I am the only full-time editorial resource. We are very lucky in Wellington in that Whitireia and Victoria University are running actual internship courses so we make good use of journalism and media studies students looking for experience. Otherwise, editorial content is delivered by capable and talented freelancers.

We have two ad sales execs (Vivienne Brown, ex-City Voice, and Cooper Gyles) working out of Wellington. Design and finance are managed out of Nelson from the WildTomato offices – each magazine gets two weeks of the design team a month and we make great use of Dropbox, Google Docs and Skype.

I’m not sure that it could be done without those shared resources.
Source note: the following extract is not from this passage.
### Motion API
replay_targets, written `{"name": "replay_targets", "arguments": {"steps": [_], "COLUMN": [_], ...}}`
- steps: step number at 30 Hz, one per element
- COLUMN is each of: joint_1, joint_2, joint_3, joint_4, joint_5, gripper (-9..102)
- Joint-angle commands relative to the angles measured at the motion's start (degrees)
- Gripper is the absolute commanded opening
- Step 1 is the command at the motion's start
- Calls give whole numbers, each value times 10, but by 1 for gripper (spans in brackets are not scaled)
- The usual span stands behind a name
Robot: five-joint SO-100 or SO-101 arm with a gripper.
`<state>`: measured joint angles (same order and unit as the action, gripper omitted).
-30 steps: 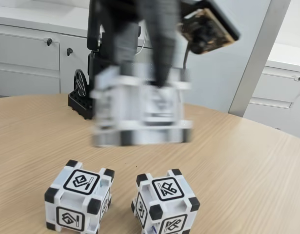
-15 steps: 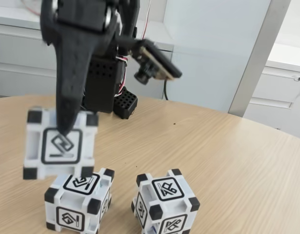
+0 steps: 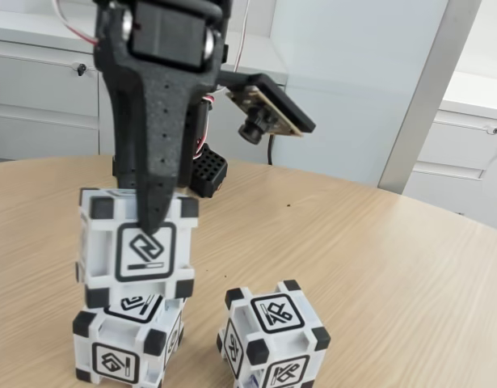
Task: Stack cubes from left to right.
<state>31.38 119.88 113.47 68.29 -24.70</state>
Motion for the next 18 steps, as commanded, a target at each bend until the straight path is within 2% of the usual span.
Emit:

Are you making money? How much?

We are a break-even business at the moment but revenues are growing and prospects are good. The plan is to grow the page count as well as deliver a return to our owners – to continue to invest in the product. It would be nice to pay our contributors a little bit more. They are bloody good.

Our readership numbers are now at a stage where we should be on the radar of some national brands and agencies wanting to get in front of well-heeled Wellingtonians. These are people who spend and they spend on the good things of life. It would be a shame if agencies didn’t look further than Metro when it came to magazine advertising, particularly as our rate card per thousand readers is actually cheaper than theirs.

Luckily, brands like Working Style are paying attention and they have taken a couple of back covers. We look after our clients with editorial too – we only do a limited amount of pure advertorial but our friends tend to jump to the front of the queue when they have a great story to tell.

Enjoying it?

The biggest challenge is switching off. As editor I am responsible for managing the sales team, distribution, budgets, HR, even changing the light bulbs and emptying the bins every Friday night. I’m trying to keep a few other projects alive (I still review cinema for Radio New Zealand every fortnight for example) or it would devour me but I’ve truly never been happier.

I love this town and this gig allows me to meet the people who make it special and then tell their stories. What could be better?

Oh … and, how did you dream up the name?

Apart from the occasional confusion for a fishing magazine (hence the otherwise inexplicable sales we make in Greymouth), the name is memorable one. It comes from the Maori name for Wellington – Te Upoko o te Ika or The Head of Māui’s Fish. So, now you know!